- [TASK GOAL] Line by line, give the data again exactly as it appears, but without pictures.

- [DATASET SECTION]
___
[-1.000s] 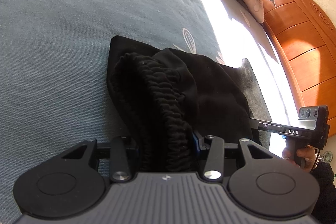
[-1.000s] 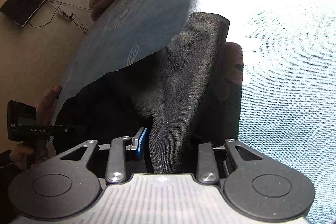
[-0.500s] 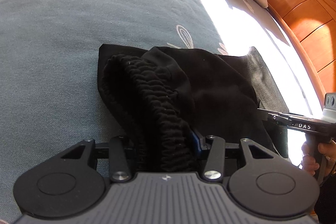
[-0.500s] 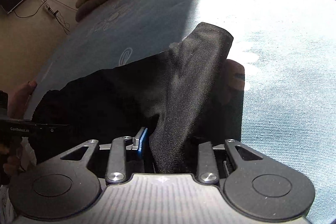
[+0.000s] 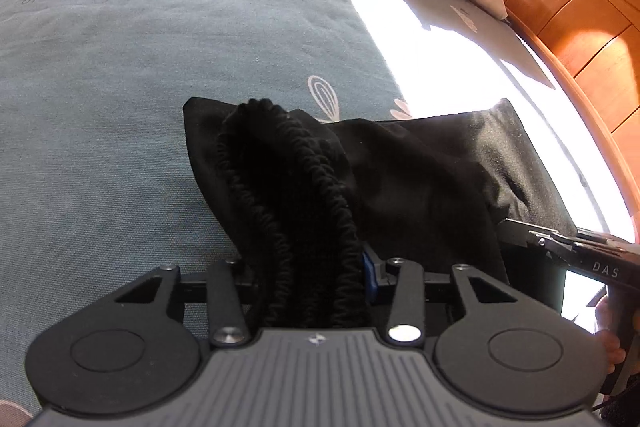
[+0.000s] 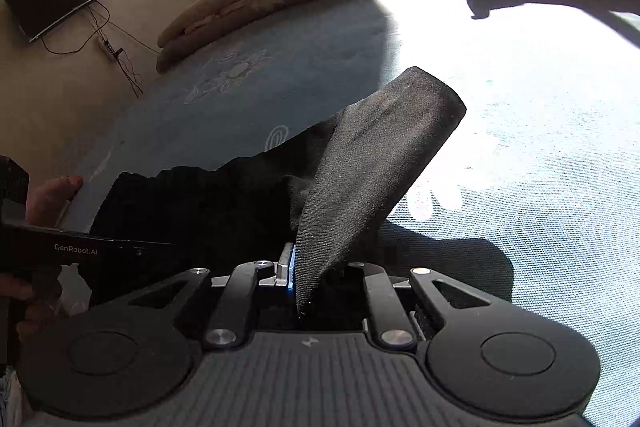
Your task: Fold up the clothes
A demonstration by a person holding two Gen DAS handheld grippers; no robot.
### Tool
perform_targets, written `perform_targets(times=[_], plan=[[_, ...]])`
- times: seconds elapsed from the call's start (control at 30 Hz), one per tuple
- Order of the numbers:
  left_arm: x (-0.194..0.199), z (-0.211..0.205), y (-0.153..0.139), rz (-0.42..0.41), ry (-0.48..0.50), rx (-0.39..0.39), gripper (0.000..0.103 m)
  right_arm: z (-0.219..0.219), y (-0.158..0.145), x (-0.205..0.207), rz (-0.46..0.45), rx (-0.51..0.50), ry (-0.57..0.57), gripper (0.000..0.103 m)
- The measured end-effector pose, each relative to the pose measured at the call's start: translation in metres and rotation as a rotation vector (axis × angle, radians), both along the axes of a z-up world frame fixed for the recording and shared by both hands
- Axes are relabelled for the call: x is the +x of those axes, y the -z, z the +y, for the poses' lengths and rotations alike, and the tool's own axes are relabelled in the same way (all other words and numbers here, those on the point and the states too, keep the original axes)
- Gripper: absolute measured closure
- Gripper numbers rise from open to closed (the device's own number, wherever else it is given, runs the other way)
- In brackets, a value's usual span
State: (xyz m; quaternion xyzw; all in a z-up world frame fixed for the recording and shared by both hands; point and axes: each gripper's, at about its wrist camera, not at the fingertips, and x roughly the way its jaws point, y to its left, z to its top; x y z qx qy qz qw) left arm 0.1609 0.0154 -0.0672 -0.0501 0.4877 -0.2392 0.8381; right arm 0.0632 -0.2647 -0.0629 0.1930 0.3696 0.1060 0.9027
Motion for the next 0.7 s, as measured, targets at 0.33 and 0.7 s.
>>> perform_targets(times=[0.33,0.7], plan=[[-0.027,-0.027,-0.040,-0.088,0.115,-0.056,0.064,-0.004,-0.034,-0.042,-0.066,0.067,0.004,0.089],[-0.044,-0.079,-0.063,-0.138,0.259,-0.115,0.064,-0.035,-0.053,-0.098,-0.136,0.084,0.125,0.089]])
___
- [ANSWER SECTION]
[-1.000s] 
[-1.000s] 
[-0.500s] 
[-0.500s] 
[+0.000s] 
[+0.000s] 
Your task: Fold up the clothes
A demonstration by a person holding two Gen DAS handheld grippers; no robot.
### Tool
perform_targets, written `perform_targets(times=[_], plan=[[_, ...]])`
- times: seconds elapsed from the call's start (control at 30 Hz), one per tuple
- Order of the numbers:
  left_arm: x (-0.194..0.199), z (-0.211..0.205), y (-0.153..0.139), rz (-0.42..0.41), ry (-0.48..0.50), rx (-0.39..0.39), gripper (0.000..0.103 m)
  right_arm: z (-0.219..0.219), y (-0.158..0.145), x (-0.205..0.207), rz (-0.46..0.45), rx (-0.51..0.50), ry (-0.57..0.57), gripper (0.000..0.103 m)
- The measured end-effector pose, each relative to the pose measured at the call's start: translation in metres and rotation as a rotation vector (axis × angle, radians), both along the axes of a z-up world frame fixed for the recording and shared by both hands
- Axes are relabelled for the call: x is the +x of those axes, y the -z, z the +y, for the poses' lengths and rotations alike, and the tool's own axes are relabelled in the same way (all other words and numbers here, those on the point and the states too, keep the original axes)
- Gripper: absolute measured closure
- Gripper numbers rise from open to closed (the device's own number, wherever else it is given, runs the other way)
- In brackets, a value's usual span
State: (xyz m; quaternion xyzw; all in a z-up world frame fixed for the recording and shared by both hands; point and axes: each gripper's, at about its wrist camera, not at the fingertips, and x roughly the way its jaws point, y to its left, z to its top; x y z qx qy qz qw) left arm 0.1609 0.0154 -0.0672 -0.0501 0.4877 -0.2392 0.8381; right arm 0.0632 -0.2647 -0.0629 0.1930 0.3696 0.1060 0.9027
Motion for the next 0.7 s, as measured, targets at 0.33 and 0.7 s.
>>> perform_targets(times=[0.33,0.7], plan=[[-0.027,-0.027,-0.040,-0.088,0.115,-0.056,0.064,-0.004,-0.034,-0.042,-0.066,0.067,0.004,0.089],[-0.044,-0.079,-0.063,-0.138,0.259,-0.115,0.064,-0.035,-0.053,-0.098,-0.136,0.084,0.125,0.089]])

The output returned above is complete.